(Records from a data source)

══════════════════════════════

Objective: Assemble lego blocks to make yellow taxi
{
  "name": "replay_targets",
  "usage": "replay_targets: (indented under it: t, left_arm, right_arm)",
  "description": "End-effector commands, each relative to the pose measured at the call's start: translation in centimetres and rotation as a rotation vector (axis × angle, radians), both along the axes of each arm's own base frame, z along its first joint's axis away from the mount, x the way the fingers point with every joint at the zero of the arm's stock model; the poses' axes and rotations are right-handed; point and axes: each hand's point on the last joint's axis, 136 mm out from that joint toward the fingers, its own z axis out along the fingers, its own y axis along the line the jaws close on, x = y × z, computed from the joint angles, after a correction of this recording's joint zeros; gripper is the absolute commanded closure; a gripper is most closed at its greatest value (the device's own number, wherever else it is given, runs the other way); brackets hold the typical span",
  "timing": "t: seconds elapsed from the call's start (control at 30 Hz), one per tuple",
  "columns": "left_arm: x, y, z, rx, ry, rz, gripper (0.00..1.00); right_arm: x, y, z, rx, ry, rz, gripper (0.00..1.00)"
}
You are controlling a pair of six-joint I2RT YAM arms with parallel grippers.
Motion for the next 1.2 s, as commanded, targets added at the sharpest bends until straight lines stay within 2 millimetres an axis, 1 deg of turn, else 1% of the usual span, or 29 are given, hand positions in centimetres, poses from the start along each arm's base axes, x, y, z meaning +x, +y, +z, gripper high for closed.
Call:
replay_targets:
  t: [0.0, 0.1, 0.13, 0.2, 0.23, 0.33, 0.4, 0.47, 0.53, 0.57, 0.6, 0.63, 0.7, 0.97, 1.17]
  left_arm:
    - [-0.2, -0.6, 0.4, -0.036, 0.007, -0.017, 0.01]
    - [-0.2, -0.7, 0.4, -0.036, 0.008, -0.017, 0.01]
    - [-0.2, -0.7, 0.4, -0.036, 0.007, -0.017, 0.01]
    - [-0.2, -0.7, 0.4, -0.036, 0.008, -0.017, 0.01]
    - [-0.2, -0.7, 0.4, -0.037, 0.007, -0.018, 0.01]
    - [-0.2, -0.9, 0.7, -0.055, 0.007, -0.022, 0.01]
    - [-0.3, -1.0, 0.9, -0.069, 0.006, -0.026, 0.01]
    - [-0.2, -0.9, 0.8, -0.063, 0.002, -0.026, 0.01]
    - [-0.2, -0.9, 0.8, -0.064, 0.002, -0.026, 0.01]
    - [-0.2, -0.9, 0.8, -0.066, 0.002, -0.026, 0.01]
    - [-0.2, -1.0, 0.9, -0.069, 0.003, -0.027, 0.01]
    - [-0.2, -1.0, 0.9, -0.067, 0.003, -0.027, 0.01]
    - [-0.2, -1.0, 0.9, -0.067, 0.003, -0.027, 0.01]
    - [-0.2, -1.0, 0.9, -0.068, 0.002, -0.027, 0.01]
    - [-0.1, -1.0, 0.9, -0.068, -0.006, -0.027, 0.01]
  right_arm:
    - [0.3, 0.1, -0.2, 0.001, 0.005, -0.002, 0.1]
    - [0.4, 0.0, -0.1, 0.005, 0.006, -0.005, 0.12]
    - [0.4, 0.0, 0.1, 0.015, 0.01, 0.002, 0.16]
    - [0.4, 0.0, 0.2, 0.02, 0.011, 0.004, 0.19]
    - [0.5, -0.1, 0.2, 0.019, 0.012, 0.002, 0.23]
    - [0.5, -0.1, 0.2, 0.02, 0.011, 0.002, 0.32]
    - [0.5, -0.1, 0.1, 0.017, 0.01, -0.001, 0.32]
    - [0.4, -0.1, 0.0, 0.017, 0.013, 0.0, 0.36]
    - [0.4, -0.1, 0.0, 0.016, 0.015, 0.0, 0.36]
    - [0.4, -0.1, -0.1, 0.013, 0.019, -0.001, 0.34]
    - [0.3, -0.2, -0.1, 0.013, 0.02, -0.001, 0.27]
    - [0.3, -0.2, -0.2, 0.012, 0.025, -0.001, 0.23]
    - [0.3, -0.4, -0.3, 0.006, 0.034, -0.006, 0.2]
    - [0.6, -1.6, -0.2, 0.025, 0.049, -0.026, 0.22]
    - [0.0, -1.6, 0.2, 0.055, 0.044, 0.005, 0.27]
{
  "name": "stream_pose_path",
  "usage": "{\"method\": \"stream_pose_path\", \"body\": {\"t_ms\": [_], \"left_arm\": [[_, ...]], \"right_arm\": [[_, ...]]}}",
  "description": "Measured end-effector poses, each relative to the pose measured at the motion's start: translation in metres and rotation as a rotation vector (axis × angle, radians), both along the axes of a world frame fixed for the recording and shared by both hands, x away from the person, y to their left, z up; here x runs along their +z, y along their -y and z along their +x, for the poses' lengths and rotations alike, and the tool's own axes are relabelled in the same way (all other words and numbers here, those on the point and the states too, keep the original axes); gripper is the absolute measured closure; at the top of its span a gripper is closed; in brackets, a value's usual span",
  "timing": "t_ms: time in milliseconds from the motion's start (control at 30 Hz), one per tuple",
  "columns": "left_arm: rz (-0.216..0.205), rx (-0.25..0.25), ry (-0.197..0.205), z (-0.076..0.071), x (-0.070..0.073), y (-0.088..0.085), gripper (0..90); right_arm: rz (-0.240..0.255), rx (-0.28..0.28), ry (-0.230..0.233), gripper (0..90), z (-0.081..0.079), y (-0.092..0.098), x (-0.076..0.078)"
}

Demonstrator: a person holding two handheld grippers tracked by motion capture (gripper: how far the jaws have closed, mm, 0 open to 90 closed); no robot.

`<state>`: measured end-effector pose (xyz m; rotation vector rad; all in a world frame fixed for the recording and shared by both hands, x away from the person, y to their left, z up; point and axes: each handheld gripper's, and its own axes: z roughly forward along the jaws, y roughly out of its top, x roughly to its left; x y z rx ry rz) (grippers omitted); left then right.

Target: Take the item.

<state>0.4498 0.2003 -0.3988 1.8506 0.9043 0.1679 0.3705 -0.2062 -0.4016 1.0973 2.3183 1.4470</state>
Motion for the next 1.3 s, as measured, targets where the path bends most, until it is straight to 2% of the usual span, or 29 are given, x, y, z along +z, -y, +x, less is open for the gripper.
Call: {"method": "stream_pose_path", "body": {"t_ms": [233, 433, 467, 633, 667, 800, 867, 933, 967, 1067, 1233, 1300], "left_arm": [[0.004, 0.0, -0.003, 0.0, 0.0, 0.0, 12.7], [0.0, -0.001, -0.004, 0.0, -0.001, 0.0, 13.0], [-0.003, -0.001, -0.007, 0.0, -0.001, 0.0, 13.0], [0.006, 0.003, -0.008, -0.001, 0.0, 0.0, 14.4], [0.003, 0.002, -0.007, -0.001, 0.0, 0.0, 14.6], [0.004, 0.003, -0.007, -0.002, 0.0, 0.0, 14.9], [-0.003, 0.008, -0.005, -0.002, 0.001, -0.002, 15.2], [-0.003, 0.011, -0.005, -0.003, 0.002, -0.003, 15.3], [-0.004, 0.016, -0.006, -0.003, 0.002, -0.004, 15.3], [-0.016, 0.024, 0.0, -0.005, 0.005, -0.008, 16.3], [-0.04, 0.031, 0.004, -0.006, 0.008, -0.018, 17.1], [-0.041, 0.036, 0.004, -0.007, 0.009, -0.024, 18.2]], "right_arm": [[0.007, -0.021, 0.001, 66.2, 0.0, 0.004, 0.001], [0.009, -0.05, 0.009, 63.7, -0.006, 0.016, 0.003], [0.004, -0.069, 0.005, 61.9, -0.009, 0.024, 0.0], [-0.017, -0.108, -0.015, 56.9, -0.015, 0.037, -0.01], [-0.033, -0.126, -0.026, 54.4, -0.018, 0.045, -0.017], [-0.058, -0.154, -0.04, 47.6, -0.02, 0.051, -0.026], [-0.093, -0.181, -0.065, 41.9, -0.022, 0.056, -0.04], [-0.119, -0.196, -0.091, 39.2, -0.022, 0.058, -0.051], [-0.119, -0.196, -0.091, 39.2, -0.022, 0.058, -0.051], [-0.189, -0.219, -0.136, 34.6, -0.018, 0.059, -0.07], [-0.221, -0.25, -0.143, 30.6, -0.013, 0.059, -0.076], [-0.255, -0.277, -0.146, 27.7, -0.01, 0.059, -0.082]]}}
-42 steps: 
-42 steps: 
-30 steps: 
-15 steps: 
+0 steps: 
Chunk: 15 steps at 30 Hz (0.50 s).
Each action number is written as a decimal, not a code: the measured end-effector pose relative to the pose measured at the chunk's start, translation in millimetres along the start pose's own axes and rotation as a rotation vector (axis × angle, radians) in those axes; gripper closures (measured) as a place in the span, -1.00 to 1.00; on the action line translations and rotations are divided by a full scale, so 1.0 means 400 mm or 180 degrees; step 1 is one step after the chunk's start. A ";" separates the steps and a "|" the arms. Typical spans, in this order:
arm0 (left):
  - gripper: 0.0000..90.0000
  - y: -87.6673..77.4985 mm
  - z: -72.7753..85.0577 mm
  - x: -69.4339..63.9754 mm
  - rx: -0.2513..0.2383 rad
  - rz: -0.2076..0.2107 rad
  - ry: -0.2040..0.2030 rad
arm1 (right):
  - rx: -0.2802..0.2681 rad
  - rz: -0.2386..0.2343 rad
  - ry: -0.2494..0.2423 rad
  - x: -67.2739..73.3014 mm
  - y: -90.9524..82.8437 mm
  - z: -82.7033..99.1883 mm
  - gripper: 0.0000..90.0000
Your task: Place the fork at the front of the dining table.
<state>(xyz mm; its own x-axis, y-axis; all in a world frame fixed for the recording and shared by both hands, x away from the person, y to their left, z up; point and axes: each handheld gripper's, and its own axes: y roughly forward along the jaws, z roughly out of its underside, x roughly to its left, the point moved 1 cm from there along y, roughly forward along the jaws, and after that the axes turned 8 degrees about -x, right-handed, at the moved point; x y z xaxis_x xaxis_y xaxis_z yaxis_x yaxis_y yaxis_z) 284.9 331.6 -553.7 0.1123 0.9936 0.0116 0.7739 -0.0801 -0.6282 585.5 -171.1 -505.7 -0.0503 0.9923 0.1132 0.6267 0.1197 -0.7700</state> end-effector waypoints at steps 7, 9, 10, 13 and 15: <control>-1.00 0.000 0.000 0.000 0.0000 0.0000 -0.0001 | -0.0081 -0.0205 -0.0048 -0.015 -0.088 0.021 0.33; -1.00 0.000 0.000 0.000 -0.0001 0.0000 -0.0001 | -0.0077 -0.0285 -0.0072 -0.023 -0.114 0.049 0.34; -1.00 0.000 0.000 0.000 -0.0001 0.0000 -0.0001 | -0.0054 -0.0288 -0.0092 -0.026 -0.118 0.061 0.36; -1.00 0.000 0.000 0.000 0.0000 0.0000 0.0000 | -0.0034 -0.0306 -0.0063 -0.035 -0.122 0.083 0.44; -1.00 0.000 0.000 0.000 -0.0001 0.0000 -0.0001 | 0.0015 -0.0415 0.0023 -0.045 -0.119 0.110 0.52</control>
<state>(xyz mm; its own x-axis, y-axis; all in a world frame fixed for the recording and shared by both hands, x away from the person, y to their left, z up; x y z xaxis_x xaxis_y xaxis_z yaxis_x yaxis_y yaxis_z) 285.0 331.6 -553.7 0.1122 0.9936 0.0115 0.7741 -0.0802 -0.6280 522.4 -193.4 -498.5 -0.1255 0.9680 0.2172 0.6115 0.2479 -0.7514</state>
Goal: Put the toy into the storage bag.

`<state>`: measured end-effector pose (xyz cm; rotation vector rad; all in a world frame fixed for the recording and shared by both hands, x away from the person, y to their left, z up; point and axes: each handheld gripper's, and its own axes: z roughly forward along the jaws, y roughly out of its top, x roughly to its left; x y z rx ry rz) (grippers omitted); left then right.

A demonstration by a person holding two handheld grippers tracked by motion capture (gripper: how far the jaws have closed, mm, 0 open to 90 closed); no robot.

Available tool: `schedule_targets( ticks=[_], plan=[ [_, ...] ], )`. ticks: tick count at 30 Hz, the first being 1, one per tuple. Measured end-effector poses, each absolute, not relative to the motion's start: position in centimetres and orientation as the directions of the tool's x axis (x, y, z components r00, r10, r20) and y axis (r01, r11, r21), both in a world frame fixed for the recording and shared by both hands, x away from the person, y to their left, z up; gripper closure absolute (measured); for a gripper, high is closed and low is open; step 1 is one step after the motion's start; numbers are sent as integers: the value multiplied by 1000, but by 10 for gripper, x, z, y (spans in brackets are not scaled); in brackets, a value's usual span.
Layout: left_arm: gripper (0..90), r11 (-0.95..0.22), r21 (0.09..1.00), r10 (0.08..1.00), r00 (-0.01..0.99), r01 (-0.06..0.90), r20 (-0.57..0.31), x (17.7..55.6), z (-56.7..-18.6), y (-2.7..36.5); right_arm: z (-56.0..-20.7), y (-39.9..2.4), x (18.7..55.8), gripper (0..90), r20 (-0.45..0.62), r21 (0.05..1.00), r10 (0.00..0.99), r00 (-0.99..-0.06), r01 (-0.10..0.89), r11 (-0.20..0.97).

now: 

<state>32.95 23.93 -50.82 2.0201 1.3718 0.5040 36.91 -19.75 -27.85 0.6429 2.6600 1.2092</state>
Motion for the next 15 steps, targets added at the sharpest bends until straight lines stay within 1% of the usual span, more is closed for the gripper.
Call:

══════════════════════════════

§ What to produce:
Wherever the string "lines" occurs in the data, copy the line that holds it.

§ Answer area:
Motion for the next 1.2 s, as commanded, targets added at the sharpest bends until straight lines stay within 2 millimetres an axis, 1 deg of turn, else 1% of the usual span, or 29 are given, hand positions in centimetres, poses from the start along each arm's base axes, x, y, z meaning +x, +y, +z, gripper high for closed.
Motion for the next 15 steps, targets added at the sharpest bends until straight lines stay within 1% of the usual span, more is closed for the gripper.

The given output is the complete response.